DATA SECTION ::
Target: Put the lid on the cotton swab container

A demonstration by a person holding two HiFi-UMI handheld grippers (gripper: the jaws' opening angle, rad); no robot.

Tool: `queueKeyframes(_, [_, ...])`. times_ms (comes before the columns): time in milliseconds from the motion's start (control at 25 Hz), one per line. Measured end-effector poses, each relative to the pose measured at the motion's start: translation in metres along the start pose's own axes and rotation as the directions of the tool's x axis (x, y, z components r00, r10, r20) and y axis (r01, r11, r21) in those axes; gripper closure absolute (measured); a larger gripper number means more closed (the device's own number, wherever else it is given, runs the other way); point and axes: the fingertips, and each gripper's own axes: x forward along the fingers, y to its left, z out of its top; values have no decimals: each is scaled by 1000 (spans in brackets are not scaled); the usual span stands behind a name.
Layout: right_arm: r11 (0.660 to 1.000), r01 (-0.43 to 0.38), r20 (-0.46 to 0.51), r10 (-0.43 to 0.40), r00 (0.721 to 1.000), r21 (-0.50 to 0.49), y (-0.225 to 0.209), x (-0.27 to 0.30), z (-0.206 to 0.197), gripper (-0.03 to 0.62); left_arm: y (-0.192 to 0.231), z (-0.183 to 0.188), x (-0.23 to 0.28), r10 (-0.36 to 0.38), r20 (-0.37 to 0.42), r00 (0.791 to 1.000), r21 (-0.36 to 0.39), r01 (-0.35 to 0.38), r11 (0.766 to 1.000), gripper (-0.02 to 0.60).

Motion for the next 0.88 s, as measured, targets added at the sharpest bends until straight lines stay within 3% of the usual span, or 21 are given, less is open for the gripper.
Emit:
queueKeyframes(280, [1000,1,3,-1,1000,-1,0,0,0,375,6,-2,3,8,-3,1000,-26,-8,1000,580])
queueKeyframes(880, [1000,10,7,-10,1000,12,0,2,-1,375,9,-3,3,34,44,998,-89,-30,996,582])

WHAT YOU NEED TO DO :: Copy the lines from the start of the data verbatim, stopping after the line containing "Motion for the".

REPLY TO THE TASK ::
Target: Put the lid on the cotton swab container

A demonstration by a person holding two HiFi-UMI handheld grippers (gripper: the jaws' opening angle, rad); no robot.

Tool: `queueKeyframes(_, [_, ...])`. times_ms (comes before the columns): time in milliseconds from the motion's start (control at 25 Hz), one per line. Measured end-effector poses, each relative to the pose measured at the motion's start: translation in metres along the start pose's own axes and rotation as the directions of the tool's x axis (x, y, z components r00, r10, r20) and y axis (r01, r11, r21) in those axes; gripper closure absolute (measured); a larger gripper number means more closed (the device's own number, wherever else it is given, runs the other way); point and axes: the fingertips, and each gripper's own axes: x forward along the fingers, y to its left, z out of its top; values have no decimals: each is scaled by 1000 (spans in brackets are not scaled); the usual span stands behind a name.
Layout: right_arm: r11 (0.660 to 1.000), r01 (-0.43 to 0.38), r20 (-0.46 to 0.51), r10 (-0.43 to 0.40), r00 (0.721 to 1.000), r21 (-0.50 to 0.49), y (-0.225 to 0.209), x (-0.27 to 0.30), z (-0.206 to 0.197), gripper (-0.03 to 0.62); left_arm: y (-0.192 to 0.231), z (-0.183 to 0.188), x (-0.23 to 0.28), r10 (-0.36 to 0.38), r20 (-0.37 to 0.42), r00 (0.791 to 1.000), r21 (-0.36 to 0.39), r01 (-0.35 to 0.38), r11 (0.766 to 1.000), gripper (-0.02 to 0.60).

Motion for the next 0.88 s, as measured, targets added at the sharpest bends until straight lines stay within 3% of the usual span, or 21 are given, less is open for the gripper.

This completes the output for the exercise.